I am thankful for you! Wishing you and yours a very Happy Thanksgiving.

the pot pie paradigm

When you live in California, or anywhere really, you can’t depend on the calendar to tell you when the season has changed.  You likely have your own little tell tale signs that it’s time to shift gears and jump into the next season with abandon. It’s officially Spring when I hear a lawnmower or an airplane through an open window. Summer is the first day I require an iced coffee to function. Winter is simple – sweatshirt, fuzzy socks, hot chocolate, staring at the Christmas Tree; rain, optional.

Fall however, is a little different. The Bay Area enjoys its most beautiful warm weather in September and October. The lazy days of summer are gone, but the realities of school and work and sports and responsibility are just… the worst. You like the idea of fall, but you can’t enjoy a moment of it…yet. Then one day it happens, the good part of autumn arrives. This week, the signs were everywhere; real fall is finally here.

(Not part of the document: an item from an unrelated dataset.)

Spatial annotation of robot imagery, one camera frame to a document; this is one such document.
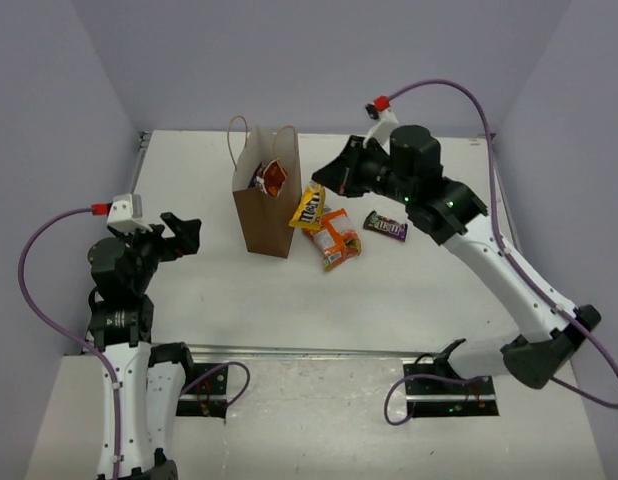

  • Without explanation, a big fat, warty pumpkin showed up on our doorstep. Not the jack-o-lantern kind, but the harvesty cornucopia kind. Some autumnal fairy left it there (thank you, whoever you are). Until the moment it arrived, our entire 2011 pumpkin inventory consisted of the tiny souvenir pumpkin from Zach’s kindergarten field trip, and John’s sad matching chaperone pumpkin. If a mystery gourd doesn’t tell you something special’s afoot, I don’t know what does.
  • Dry leaves swirled dramatically around the parking lot as I hurried in from lunch, clutching close to me my brown corduroy blazer, the official jacket of fall. When the wind blows like that, no matter what building I hustle into, I announce, “It’s like ‘Something Wicked This Way Comes’ out there.” It’s weird enough to say that at the grocery store or the dentist, but you get really special looks at work yelling that something wicked is coming, especially when work is a church. I might need a new movie reference that says “it’s windy.” Nobody’s even seen “Something Wicked This Way Comes” in 25 years, including me.
  • The 6-year-old needs a new pair of slippers; he’s grown out of the firetruck pair, and his feet are now cold. The cat’s feet are also cold and she thinks she controls the heater. She sits on the grating and paws at it unsuccessfully for an hour or so until it finally kicks on, at which point she looks at me, as if to say, “you’re welcome.”
  • A hot cup of coffee is never far from my thoughts.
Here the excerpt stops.